* [Problem to solve]
Please report each line of the data below that contains "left".

* [Dataset content]
┌──

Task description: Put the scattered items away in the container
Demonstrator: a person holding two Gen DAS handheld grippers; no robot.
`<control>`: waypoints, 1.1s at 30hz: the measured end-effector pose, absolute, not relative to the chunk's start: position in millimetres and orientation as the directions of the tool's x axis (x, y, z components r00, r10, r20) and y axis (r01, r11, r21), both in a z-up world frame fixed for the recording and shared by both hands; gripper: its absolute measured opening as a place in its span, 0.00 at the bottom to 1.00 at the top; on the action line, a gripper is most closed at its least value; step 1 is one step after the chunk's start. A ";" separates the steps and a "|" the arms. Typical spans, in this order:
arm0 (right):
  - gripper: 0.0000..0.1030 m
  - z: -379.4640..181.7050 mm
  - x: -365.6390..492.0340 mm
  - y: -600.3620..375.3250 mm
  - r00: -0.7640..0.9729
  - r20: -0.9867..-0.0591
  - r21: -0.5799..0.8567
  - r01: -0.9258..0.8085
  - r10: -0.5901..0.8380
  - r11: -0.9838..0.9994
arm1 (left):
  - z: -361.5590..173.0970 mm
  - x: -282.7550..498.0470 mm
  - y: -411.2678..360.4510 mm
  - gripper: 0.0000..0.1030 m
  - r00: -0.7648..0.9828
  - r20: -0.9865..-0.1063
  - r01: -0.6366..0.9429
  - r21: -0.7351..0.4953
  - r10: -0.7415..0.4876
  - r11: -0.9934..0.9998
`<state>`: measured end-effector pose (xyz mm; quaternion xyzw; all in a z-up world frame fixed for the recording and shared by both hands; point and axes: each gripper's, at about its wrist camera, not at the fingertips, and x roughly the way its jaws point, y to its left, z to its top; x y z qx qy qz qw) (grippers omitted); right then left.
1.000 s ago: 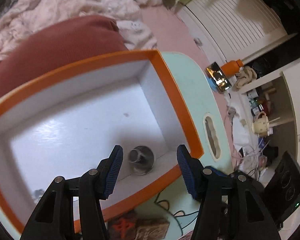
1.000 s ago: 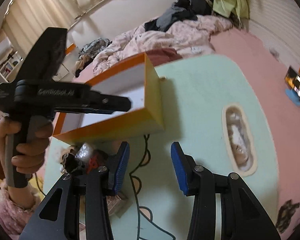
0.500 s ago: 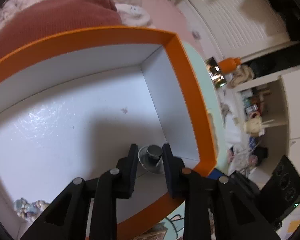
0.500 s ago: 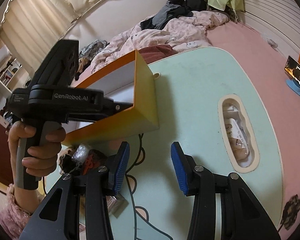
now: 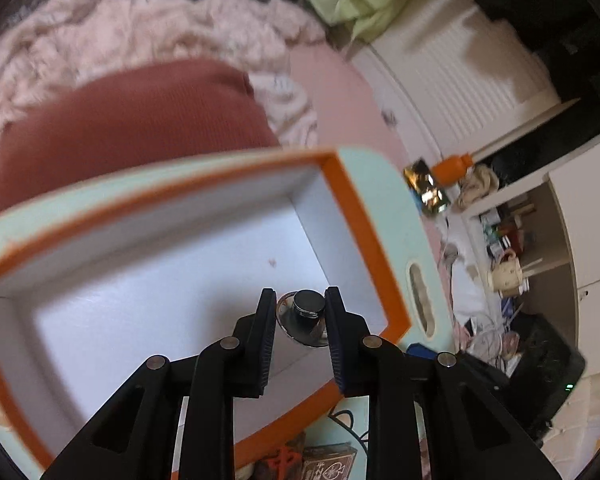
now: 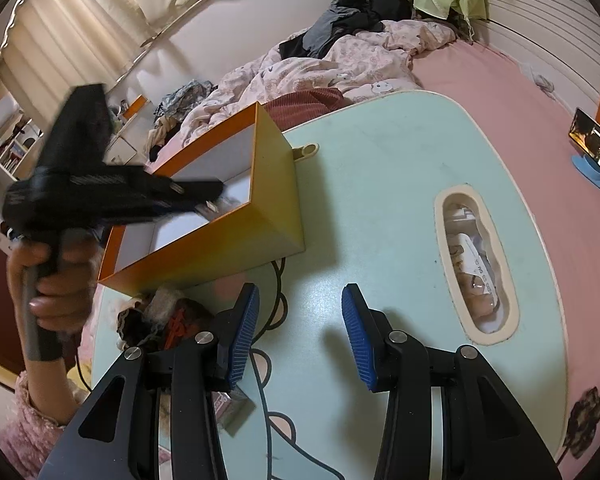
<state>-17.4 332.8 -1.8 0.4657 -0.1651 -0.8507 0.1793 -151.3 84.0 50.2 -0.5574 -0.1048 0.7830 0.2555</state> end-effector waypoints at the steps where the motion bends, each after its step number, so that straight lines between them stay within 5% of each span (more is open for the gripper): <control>1: 0.43 -1.8 -17.3 331.9 -0.502 -0.734 0.447 0.152 -0.458 -0.882 | 54.5 -151.5 79.0 0.22 -0.257 -0.815 -0.281 -0.452 0.520 -0.847; 12: 0.43 0.1 -12.8 326.5 -0.495 -0.735 0.436 0.177 -0.463 -0.882 | 74.2 -84.7 47.7 0.22 -0.311 -0.760 -0.351 -0.466 0.570 -0.812; 33: 0.43 7.3 -9.2 294.9 -0.483 -0.738 0.408 0.237 -0.471 -0.882 | 6.1 -3.0 32.4 0.27 -0.229 -0.755 -0.431 -0.488 0.615 -0.759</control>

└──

* [Your solution]
arm1 (left):
`<state>`: measured end-effector pose (xyz mm; quaternion xyzw; all in a z-up world frame fixed for the recording and shared by both hands; point and axes: each gripper's, at about its wrist camera, not at the fingertips, and x roughly the way its jaws point, y to its left, z to its top; x y z qx qy qz qw) (grippers omitted); right then left.

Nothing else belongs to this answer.